Itinerary
- Part I: Introducing the AI Strategy Framework
- Part II: Crafting a Compelling AI Product Vision and Narrative
- Part III: Data Collection - The Essence of AI
- Part IV: Ensuring Reliable and Accessible Storage
- Part V: Data Exploration and Transformation - Obtaining Clean Data (👈You’re here)
- Part VI: Insights & Analysis - See the Unseen
- Part VII: Machine Learning - The Continuous Improvement Cycle
- Part VIII: AI & Deep Learning - Reaching the Pinnacle
Data runs the show
It’s Friday night. You’ve waited all week for this moment. For the chance to run out to the local blockbuster and to walk up and down the aisles picking up DVD cases and reading the back to see what catches your eye. On the way in you dump off last week's rental, knowing that it’s a few days late and you’re going to have to pay late fees. You also know that you may have to contend with the frustration of the latest and greatest release being fully rented out.
It’s not long ago that this was a reality. Today, things look much different and it’s largely due to the incredible scale and dedication that Netflix has placed on data collection and analysis. Netflix has in place three key tenets:
- Data should be accessible, easy to discover, and easy to process for everyone.
- Whether your dataset is large or small, being able to visualize it makes it easier to explain.
- The longer you take to find the data, the less valuable it becomes.
This is the Netflix way of describing the value of what we’ve been calling the Gold dataset. A set of data that has been transformed, cleaned up and refined such that all data users in the company can easily access and derive insights from its contents.
One of the ways that Netflix has come to dominate the streaming market, and mastered content creation is their usage of a centralized and clean dataset. Their first venture into the content creation realm was unique. They purchased two seasons of their first show for $100million dollars. An outrageous sum to start with, but especially bold for a company brand new to creation.
The reason why Netflix was so bullish was because of their data analysis and the insights they were able to glean from their high quality data set. First they looked at which shows were most watched on their platform, then they looked at particular attributes of the shows that were successful, third they mapped together common attributes to try to come up with a recipe for a successful show.
The show they purchased for $100M was House of Cards - a resounding success critically and commercially. By using the data analysis outlined above, they identified that a huge base of their users liked political dramas, liked films/shows that star Kevin Spacey, and enjoyed the director David Fincher. The House of Cards project was a combination of all of these factors and Netflix placed a big bet that they would be a recipe for success.
Netflix's adherence to its data principles demonstrates the profound impact of a focused data strategy—collecting, storing, and transforming data to facilitate easy access and processing. Their commitment to data-driven decisions has not only positioned Netflix as a leading global company but also highlighted the power of data analytics in achieving commercial success even before the deployment of AI models. This story once again demonstrates the transformative potential of our AI Strategy Framework.
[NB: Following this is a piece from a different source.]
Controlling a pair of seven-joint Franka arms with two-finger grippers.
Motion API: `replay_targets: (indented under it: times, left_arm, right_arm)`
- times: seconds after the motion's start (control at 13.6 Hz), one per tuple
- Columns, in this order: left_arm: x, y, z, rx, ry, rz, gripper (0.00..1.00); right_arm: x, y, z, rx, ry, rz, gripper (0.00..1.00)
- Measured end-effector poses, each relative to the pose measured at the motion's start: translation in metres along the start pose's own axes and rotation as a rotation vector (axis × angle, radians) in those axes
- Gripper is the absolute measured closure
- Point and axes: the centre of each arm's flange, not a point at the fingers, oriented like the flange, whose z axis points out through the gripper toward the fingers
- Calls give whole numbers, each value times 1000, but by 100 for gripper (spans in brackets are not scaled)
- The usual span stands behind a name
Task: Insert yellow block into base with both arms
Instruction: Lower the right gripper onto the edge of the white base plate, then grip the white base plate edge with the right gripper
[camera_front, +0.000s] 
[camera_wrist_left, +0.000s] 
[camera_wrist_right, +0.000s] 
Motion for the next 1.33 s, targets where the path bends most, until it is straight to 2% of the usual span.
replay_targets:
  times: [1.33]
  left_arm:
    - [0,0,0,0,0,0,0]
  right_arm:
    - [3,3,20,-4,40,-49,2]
SQL - the language of analysis
In past blogs we’ve mentioned the need to think about structured vs. unstructured data. At the Data Analysis layer of the AI Strategy Framework the data will be standardized and structured (in a SQL friendly format) and in a SQL database. SQL, or Structured Query Language, is a pivotal tool in the arsenal of any data-driven organization, acting as the communication structure for database management and data manipulation. Its journey from inception to becoming an indispensable part of modern data analysis is a testament to its flexibility, power, and accessibility.
At its core, SQL's syntax is both elegant and intuitive, designed to articulate complex data queries in a format that is relatively easy to understand. A typical SQL command includes the "SELECT" statement to specify the columns to be returned, "FROM" to indicate the source table, "WHERE" to denote conditions that must be met, "GROUP BY" to aggregate rows that have the same values in specified columns into summary rows, and "ORDER BY" to specify the sort order of the returned data.
Let’s imagine a data analyst at Netflix and how they may uncover useful relationships of their data using what we know about SQL.
SELECT Genre, COUNT(UserID) as ViewerCount
FROM WatchHistory
WHERE WatchTime BETWEEN '2023-01-01' AND '2023-03-31'
GROUP BY Genre
ORDER BY ViewerCount DESC;
What we can see here is that if a data analyst is equipped with a structured and trustworthy set of data, they can derive some very useful insights with only a few lines of SQL code. Here they are looking at the time spent watching a specific genre to understand what category is most popular over a certain timeframe.
The importance of data visualization
In the realm of analytics and insights, data visualization is like taking individual characters and writing a story. It’s all about transforming complex datasets into comprehensible, actionable information. Dashboards, in particular, serve as a powerful tool, combining critical metrics and trends into an user friendly interface. They are pivotal for providing data access across teams, enabling data-driven decision-making at all levels.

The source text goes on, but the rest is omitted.